A divestiture should not be sought by police an an excuse to determine what a defendant, who is arrested for a crime, has in his possession. If we are to give meaning and purpose to the Fourth Amendment, the divestiture should be strictly maintained and adhered to for its avowed purpose.
The Constitution commands that all searches be made with a search warrant. Nevertheless, the Supreme Court has held *1062that under exigent circumstances, a search incidental to an arrest may be made. But because the incidental search is exceptional and because it is permitted only under exigent circumstances, the Supreme Court has placed severe limits upon the incidental search with respect to purpose and product. Only if the prime purpose is to arrest, does the Constitution, under exigent circumstances, sanction the incidental search. The incidental search is also limited as to product. The police officer may search for and seize only the “fruits” óf or “ instrumentalities ” used in the commission of the crime for which the arrest is made. That is all! (Sobel, Recurrent Problems in Search and Seizure.)
It cannot be claimed that the marijuana was the “ fruits or instrumentalities ” of the motor vehicle charges for which the defendant was arrested.

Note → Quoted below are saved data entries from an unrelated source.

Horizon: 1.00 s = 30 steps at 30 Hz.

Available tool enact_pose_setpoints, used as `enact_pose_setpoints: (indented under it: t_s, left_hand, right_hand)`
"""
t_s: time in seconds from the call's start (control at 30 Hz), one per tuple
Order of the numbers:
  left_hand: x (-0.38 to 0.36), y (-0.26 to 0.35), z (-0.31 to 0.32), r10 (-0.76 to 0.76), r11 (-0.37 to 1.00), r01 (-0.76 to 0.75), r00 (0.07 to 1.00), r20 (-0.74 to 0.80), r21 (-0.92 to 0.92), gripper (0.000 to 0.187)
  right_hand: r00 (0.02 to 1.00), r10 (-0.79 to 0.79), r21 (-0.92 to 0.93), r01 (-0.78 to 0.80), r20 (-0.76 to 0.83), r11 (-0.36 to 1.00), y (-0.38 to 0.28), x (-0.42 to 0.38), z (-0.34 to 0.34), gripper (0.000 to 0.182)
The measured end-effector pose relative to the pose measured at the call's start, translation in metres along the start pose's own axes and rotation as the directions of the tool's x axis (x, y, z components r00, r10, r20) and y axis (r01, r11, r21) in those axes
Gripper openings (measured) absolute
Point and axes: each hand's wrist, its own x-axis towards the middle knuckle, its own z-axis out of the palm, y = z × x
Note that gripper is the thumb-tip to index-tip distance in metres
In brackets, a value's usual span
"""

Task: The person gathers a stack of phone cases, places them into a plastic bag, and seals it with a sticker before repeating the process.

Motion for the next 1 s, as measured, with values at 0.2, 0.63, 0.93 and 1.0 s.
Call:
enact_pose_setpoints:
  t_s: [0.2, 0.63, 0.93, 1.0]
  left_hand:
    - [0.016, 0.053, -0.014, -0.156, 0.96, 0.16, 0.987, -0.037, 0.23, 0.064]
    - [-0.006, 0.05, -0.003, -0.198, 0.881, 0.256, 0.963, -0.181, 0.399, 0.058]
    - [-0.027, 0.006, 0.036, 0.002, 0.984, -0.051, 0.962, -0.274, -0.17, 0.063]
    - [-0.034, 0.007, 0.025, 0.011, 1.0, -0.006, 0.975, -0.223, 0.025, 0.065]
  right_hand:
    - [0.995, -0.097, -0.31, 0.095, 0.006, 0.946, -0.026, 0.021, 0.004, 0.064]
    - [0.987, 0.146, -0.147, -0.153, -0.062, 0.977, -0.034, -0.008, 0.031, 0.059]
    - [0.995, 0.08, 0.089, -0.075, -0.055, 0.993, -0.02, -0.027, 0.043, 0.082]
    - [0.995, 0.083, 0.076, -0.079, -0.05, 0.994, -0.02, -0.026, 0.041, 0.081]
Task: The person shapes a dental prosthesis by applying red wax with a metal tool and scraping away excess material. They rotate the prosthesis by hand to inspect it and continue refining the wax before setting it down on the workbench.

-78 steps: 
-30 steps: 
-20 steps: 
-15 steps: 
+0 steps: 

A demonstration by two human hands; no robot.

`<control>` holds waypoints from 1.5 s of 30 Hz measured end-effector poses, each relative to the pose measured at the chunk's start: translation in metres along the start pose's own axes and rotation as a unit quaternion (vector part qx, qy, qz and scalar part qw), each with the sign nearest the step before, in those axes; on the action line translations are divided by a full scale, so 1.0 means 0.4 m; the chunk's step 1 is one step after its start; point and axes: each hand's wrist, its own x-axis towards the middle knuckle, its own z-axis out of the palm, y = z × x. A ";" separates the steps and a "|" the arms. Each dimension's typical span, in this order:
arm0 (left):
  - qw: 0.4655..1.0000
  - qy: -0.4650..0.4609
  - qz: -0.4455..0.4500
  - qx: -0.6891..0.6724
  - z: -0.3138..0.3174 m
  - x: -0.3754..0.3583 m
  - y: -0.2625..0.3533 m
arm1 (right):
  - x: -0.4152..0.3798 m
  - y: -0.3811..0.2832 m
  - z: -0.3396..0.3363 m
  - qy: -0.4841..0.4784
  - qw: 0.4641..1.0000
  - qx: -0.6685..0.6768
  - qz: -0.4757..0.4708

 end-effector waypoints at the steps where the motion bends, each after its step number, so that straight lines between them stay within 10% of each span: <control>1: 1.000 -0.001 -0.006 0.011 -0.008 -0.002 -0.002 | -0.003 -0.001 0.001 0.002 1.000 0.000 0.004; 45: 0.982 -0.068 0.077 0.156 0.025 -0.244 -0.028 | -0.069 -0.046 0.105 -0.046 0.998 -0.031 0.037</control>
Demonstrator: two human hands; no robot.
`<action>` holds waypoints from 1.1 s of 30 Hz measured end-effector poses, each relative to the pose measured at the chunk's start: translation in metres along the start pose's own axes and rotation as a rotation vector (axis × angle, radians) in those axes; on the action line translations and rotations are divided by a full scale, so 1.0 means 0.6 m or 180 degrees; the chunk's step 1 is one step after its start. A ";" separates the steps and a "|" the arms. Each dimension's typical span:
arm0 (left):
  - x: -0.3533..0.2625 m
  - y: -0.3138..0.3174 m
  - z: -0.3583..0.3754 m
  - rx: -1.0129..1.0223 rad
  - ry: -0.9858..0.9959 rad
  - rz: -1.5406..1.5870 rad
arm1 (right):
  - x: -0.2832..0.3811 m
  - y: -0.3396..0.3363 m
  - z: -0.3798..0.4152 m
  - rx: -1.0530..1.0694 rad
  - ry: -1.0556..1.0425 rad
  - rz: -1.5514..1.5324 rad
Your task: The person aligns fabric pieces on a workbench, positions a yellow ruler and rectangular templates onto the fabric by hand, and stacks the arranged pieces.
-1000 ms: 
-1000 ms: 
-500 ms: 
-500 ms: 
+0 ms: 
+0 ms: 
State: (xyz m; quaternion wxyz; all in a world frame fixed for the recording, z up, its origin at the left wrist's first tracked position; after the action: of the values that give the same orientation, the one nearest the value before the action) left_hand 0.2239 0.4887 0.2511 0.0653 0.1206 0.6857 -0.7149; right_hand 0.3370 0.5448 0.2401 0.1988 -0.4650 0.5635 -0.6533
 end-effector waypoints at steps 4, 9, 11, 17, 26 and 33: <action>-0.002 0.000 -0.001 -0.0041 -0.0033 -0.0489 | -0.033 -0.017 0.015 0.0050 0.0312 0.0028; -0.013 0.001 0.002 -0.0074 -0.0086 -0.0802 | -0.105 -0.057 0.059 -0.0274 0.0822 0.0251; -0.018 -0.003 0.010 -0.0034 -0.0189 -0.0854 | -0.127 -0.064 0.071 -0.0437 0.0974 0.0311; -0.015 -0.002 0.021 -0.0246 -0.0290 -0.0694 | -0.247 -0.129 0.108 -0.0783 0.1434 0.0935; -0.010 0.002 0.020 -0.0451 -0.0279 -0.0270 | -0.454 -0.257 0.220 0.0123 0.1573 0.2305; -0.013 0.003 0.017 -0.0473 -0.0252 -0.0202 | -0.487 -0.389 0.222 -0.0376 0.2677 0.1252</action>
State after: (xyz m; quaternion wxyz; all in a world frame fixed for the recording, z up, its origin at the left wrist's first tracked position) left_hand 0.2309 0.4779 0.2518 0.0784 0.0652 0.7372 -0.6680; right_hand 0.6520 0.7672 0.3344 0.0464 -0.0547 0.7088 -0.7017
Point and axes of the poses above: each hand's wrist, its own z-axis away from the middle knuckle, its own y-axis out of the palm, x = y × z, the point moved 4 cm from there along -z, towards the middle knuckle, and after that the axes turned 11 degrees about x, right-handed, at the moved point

If in the course of a reasonable incidental search the police officer finds contraband, such as narcotics, he may seize these as the fruits of the ‘ ‘ possession ’ ’ crime then being committed in his presence, notwithstanding that the narcotics are not the fruits or instrumentalities of the crime for which the defendant was arrested and the incidental search conducted. The arrest then made is for the possession crime. If the police observe a person drop a package resembling contraband, such observation and other information may furnish probable cause to search and arrest for the possession crime. (Hester v. United States, 265 U. S. 57; Lee v. United States, 221 F. 2d 29; People v. Battle, 12 N Y 2d 866; People v. Pittman, 14 N Y 2d 885.)
What the officer observed in open view while the divestiture was being made was not contraband. If there were other information and facts which would constitute probable cause, he could lawfully open and search the packets and arrest for the possession crime. At the time the patrolman saw the two packets he did not know what the envelopes contained and there was nothing up until that moment that would provide him with probable cause to search its contents since the envelope could have contained many other things besides marijuana. (People v. Scalegnio, 14 N Y 2d 744.) There was nothing illegal about the defendant having in his possession manila envelopes. Here, without probable cause, the search disclosed marijuana; the marijuana then served as a basis for the new charge, which in turn was claimed to justify the search. It is fundamental that a search which is unreasonable for want of probable cause cannot be made reasonable by what the search uncovers. (United States v. Di Re, 332 U. S. 581; Byars v. United States, 273 U. S. *106328.) The Court of Appeals in People v. Rivera (14 N Y 2d 441, 447) states: “ The question is not what was ultimately found, but whether there was a right to find anything. ’ ’
The People have cited People v. Vitale (N. Y. L. J., Aug. 2, 1966, p. 9, col. 6 [Nassau County Ct.]). The facts revealed that the officer observed two cellophane envelopes which the patrolman recognized as containing marijuana. There was further testimony as to the arresting officer’s experience, training, association with members of the Narcotics Squad and knowledge as to the packaging of marijuana, which the court apparently concluded was sufficient probable cause.
In the case at bar we do not have a recognition by the police officer that the manila envelopes contained marijuana nor do we have any other facts and circumstances which constitute probable cause.
This court holds that the action of the officer in opening the envelopes was an illegal search, a violation of the constitutional rights of the defendant and, accordingly, the motion to suppress is hereby granted.